Um dos laboratórios autorizados era o Cutter Laboratories, na Califórnia. Ele produziu 380 mil doses. Alguns lotes, entretanto, saíram com problema, pois foram utilizadas cepas ativas do vírus. A consequência do erro laboratorial foi trágica. Houve mais de 260 casos de pólio associados à vacina e a transmissões comunitárias a partir de crianças vacinadas com o lote defeituoso. Além disso, outras crianças desenvolveram sintomas de poliomielite como dor de cabeça, rigidez na nuca, fraqueza muscular e febre. 164 crianças tiveram paralisia infantil e 10 morreram.
Os problemas fizeram com que as autoridades americanas suspendessem toda a campanha de vacinação contra pólio e realizassem uma vistoria em todos os laboratórios que produziam a vacina. Os procedimentos de testes de vacina se tornaram bem mais rígidos. A displicência com que o Laboratório Cutter produziu a vacina teve um custo muito alto, resultando na contaminação e morte de crianças.
A falta de planejamento e de um controle mais rígido do processo de fabricação da vacina de poliomielite levou a um resultado terrível para aqueles que contraíram a doença após serem imunizados por uma vacina ineficaz e produzida de forma incorreta.
Esse incidente fez com que o controle vacinas se tornasse bem mais rigoroso nos Estados Unidos. Foi criada a Divisão de Padrões Biológicos (DBS) e uma regulamentação federal, os procedimentos de filtração, armazenamento e testes de segurança também foram revistos e, no outono de 1955, o programa de vacinação contra a pólio foi retomado.
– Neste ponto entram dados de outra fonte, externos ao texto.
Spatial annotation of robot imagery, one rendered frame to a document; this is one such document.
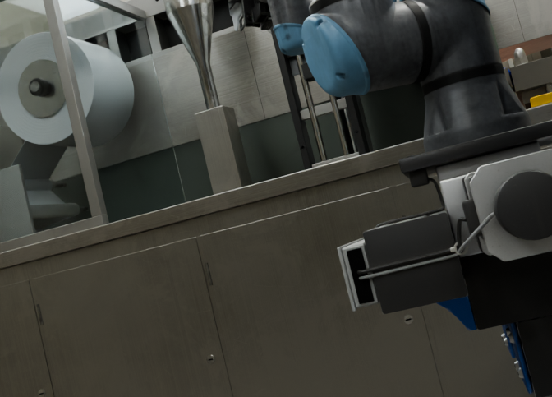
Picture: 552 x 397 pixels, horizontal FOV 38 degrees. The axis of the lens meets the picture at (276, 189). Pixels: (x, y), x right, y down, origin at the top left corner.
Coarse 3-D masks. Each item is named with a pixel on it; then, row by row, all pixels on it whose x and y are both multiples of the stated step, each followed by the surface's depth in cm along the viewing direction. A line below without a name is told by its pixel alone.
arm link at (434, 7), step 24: (408, 0) 112; (432, 0) 111; (456, 0) 110; (480, 0) 112; (432, 24) 109; (456, 24) 110; (480, 24) 111; (432, 48) 109; (456, 48) 110; (480, 48) 110; (432, 72) 112
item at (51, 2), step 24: (48, 0) 213; (96, 0) 237; (120, 0) 251; (48, 24) 213; (72, 72) 213; (72, 96) 211; (72, 120) 211; (96, 168) 212; (96, 192) 209; (96, 216) 209; (24, 240) 216
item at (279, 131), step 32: (384, 96) 241; (416, 96) 238; (256, 128) 254; (288, 128) 251; (320, 128) 248; (384, 128) 241; (416, 128) 238; (192, 160) 261; (256, 160) 254; (288, 160) 251; (320, 160) 248; (192, 192) 262
A doença foi erradicada em solo americano em 1976.
A pressa, a falta de planejamento e a negligência que marcaram o incidente Cutter tiveram um custo humano muito elevado, fazendo com que todos os procedimentos envolvendo vacinas desde então passassem por um controle bem mais rígido de modo a evitar novas tragédias como aquela.